The night was filled with wonder off the 405 with Shepard Fairey talking about not needing to dye his hair just yet as he was passed by the shows artist Gary Baseman on way to put in the Mezuzah to complete his house inside the Skirball. Yes, Gary built his childhood home within the Skirball or a hodgepodge of his work with his memories of growing up in Fairfax. This nice Jewish boy's exhibition, "The Door Is Always Open" is really the words of his family life and his father hospitality to guests. Now Gary's hospitality and life. A life where friends and new friends are welcomed in.

Last Thursday's night opening house party blew away most other are show openings. Just being greeted by Gary's creation and his girls set off the night. Attendees could enjoy making masks for themselves in an arts and crafts room, Gary enjoys the artistry and mystery behind them. You could make art on a wall with painted figures Gary created, stamping out your own colors. You could listen to DJ Shepard Fairey sing aloud to Queen's works. The night got more exuberant the more Gary changed clothes and he eventually was on stage along the band  Nightmare and the Cat. On stage and before his fans he jammed along painting a picture live in conjunction with the music. Shortly after a special Gary made Pinata was massacred and special made Mezuzah was placed on his home within the museum.

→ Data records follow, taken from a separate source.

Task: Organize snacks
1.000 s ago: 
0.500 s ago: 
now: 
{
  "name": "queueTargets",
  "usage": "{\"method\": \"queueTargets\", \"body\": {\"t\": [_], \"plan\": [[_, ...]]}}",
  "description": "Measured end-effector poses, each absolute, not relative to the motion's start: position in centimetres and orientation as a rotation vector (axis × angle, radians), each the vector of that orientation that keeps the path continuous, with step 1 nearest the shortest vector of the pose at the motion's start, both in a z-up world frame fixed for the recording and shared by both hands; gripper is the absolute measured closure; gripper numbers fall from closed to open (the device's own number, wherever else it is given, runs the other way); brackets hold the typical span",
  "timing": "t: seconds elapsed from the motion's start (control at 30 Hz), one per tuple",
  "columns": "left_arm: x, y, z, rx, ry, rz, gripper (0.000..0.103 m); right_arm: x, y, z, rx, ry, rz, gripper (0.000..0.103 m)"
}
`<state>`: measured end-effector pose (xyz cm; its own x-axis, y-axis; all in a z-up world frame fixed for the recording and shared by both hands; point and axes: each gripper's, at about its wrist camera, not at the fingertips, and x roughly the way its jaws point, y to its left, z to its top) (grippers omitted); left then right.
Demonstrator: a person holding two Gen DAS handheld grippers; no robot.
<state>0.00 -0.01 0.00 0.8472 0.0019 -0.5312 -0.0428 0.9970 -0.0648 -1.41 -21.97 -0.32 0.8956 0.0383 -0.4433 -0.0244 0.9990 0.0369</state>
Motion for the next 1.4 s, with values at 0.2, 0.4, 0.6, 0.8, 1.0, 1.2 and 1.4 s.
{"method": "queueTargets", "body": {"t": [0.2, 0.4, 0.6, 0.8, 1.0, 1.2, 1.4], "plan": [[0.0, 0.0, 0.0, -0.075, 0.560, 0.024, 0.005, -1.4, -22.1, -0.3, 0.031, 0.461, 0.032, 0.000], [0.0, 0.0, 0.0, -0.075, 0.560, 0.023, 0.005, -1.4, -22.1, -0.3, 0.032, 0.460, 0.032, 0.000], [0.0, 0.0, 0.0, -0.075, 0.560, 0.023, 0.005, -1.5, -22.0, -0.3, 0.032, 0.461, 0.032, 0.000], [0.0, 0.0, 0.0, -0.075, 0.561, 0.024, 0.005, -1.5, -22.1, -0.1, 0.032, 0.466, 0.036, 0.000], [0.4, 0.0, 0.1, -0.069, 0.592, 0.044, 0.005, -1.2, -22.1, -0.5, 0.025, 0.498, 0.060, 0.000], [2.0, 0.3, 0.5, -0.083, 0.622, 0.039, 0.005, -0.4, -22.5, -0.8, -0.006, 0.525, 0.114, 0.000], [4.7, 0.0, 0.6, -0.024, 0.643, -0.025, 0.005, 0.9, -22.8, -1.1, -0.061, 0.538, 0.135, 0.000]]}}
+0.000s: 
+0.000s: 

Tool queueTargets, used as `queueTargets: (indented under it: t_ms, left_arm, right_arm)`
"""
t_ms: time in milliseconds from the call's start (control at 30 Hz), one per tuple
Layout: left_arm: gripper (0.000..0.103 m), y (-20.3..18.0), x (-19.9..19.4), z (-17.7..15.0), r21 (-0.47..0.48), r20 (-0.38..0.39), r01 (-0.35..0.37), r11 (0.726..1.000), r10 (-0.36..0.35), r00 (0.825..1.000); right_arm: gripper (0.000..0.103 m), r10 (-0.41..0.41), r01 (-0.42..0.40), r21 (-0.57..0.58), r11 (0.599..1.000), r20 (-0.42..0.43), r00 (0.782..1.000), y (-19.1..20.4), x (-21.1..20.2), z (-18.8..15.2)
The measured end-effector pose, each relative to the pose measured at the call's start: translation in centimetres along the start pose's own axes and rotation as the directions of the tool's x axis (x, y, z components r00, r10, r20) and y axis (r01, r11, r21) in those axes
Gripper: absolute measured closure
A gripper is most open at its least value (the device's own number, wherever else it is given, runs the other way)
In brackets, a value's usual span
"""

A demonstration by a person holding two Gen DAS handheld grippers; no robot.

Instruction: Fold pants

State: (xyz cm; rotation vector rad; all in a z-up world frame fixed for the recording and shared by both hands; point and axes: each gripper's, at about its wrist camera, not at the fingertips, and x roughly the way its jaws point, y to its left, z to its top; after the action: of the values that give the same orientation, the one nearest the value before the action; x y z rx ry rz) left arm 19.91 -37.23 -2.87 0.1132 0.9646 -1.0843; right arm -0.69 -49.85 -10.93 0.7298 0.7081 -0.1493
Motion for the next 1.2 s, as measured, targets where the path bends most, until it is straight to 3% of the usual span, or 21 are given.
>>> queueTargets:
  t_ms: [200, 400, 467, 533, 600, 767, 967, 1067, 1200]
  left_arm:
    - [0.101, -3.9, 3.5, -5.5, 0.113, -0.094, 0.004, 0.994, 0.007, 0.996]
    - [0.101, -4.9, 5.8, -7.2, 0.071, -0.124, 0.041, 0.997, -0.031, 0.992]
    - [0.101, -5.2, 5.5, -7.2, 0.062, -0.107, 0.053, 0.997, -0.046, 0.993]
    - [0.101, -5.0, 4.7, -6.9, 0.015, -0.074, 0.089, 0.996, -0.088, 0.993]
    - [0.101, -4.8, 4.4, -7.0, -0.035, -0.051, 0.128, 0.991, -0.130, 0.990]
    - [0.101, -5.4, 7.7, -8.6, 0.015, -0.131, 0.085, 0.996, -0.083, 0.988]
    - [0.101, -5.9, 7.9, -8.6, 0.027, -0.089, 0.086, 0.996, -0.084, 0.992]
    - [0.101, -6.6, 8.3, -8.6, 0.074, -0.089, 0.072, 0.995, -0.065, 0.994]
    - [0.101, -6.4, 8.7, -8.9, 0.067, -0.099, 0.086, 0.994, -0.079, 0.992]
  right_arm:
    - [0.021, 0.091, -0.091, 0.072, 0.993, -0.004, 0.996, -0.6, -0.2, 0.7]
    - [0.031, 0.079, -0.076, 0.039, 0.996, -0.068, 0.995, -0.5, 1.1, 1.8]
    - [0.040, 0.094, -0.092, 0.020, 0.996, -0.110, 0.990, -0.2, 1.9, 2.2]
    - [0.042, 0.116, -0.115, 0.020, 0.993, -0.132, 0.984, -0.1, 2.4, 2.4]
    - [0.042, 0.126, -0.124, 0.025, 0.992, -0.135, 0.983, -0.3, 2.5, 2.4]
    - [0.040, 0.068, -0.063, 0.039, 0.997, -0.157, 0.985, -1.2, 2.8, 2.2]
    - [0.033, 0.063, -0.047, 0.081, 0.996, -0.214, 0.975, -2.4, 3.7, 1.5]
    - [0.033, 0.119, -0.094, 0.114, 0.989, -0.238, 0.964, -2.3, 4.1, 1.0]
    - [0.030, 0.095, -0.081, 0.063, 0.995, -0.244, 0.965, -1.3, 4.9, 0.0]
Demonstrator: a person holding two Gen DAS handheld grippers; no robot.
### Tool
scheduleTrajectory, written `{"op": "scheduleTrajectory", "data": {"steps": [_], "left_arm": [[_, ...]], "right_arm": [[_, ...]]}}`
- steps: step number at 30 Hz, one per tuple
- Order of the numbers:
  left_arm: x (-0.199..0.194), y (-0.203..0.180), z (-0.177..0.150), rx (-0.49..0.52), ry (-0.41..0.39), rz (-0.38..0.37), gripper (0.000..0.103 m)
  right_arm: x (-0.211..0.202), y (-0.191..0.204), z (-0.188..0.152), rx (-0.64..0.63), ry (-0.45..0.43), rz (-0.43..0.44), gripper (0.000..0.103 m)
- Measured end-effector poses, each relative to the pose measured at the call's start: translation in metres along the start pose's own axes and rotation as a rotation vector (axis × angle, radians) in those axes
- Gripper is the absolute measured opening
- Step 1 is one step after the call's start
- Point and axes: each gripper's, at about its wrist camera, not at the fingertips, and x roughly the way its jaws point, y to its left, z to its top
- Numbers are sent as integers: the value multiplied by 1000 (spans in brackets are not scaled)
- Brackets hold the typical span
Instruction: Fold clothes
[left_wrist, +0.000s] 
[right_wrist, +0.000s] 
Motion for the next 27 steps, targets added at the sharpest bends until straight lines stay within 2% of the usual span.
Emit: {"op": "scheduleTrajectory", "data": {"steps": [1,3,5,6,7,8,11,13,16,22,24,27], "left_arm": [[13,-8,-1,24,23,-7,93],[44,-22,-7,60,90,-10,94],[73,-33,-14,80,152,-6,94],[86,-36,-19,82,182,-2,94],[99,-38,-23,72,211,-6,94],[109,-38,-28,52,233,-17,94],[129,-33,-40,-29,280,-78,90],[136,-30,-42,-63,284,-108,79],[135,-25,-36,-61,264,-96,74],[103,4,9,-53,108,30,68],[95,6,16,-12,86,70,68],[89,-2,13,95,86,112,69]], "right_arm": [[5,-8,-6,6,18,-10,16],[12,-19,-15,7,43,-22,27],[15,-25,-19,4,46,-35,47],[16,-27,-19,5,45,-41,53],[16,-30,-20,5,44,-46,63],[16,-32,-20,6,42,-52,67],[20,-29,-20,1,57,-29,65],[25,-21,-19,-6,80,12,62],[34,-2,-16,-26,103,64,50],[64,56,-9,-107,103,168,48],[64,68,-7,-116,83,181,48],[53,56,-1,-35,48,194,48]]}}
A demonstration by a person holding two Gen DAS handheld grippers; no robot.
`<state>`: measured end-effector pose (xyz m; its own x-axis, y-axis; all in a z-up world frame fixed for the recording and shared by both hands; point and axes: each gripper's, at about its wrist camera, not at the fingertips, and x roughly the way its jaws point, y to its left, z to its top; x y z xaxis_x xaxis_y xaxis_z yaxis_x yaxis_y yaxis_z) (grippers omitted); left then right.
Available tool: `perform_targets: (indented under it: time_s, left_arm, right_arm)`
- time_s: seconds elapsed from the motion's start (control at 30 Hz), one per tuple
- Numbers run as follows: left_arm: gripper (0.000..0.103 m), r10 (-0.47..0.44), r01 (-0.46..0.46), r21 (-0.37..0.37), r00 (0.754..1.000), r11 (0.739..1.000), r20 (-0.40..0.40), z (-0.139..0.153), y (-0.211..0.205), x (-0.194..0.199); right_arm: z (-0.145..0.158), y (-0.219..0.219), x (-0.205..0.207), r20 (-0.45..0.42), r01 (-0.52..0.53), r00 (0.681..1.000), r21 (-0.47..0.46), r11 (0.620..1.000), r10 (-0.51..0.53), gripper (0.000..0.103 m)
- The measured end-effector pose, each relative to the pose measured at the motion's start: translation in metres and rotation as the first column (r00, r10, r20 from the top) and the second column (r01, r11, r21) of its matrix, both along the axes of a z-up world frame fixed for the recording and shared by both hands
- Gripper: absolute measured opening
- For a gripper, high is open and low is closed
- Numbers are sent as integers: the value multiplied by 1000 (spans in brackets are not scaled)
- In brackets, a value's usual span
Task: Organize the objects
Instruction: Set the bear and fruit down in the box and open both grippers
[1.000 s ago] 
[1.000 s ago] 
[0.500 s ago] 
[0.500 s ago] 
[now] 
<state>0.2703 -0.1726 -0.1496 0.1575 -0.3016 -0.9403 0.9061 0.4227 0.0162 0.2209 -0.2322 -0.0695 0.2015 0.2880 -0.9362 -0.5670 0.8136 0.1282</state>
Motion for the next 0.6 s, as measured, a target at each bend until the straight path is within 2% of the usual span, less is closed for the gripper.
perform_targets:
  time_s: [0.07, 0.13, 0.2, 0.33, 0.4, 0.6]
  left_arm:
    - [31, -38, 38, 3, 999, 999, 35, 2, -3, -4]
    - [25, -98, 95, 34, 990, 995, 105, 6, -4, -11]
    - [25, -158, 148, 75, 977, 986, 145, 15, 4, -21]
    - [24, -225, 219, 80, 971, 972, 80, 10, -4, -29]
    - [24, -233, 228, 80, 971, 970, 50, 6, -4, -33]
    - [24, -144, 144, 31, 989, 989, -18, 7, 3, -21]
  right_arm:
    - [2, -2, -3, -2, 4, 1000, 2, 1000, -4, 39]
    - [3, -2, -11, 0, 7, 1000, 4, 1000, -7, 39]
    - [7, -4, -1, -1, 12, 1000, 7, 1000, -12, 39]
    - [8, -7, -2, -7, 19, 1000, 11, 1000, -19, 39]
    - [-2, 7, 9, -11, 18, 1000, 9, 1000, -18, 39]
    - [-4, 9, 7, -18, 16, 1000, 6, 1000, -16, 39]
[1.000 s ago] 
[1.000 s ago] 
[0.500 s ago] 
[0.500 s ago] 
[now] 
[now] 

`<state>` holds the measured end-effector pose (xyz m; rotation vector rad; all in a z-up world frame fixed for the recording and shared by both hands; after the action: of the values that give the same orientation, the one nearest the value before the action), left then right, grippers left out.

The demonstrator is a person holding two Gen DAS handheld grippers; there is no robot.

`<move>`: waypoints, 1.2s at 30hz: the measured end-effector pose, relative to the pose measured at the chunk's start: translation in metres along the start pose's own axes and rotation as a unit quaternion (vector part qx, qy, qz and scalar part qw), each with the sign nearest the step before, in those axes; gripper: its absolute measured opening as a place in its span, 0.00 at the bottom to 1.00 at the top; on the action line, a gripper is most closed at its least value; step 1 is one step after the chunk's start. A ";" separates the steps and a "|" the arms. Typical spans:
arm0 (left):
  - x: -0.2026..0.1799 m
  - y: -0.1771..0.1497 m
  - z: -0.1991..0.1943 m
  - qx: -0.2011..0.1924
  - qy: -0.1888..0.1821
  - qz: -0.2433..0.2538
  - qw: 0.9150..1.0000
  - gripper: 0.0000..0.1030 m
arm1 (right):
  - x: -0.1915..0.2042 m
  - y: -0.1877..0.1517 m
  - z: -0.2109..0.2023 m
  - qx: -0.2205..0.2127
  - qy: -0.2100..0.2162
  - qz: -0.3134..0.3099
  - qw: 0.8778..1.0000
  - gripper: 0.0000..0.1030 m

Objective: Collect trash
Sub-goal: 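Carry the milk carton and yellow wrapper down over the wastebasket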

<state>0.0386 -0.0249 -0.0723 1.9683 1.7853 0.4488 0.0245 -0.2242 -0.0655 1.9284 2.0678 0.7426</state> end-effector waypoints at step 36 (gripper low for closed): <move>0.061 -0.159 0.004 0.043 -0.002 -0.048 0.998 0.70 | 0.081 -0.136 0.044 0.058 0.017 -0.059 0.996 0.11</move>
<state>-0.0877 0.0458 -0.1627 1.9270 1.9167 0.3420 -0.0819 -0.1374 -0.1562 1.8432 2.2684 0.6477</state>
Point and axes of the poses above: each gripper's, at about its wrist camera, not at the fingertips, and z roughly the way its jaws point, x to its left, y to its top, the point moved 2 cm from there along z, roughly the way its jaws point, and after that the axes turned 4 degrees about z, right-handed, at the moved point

 Before making your way to Gary's house many of the guests would play a slightly altered ring toss and bucket toss game in attempts to win prizes. Guests would have to land rings on Gary's devil horned figured to win a prize. They could also attempt getting a prize if they could land balls in disparaging buckets with negative words on them like, "Failure".

These games did not prepare you for the house that Gary built. A house built out of his career, Jewish family life, travels and dreams. Every piece of the house was filled with his art and even for a museum exhibition it was impressive beyond the norm. Fantastic wallpapers, Emmy's on the mantle and a backyard of pinatas are only a small part of what made the house a magnificent exhibit. Each corner you might want to double check our you might miss something. You might miss a family photo, a cartoonish ludicrous drawing or some other bit of Gary's inspiration. It still felt like a home, a home one might want to aspire to have filled with as many memories as Gary has. When Gary was being congratulated by the high-ups of the Skirball they reminded Gary that his memories are what matter most and that his parents would have been so proud of him. I believe they would have been proud too, but with a Jewish Mom she would have complained about him not being married.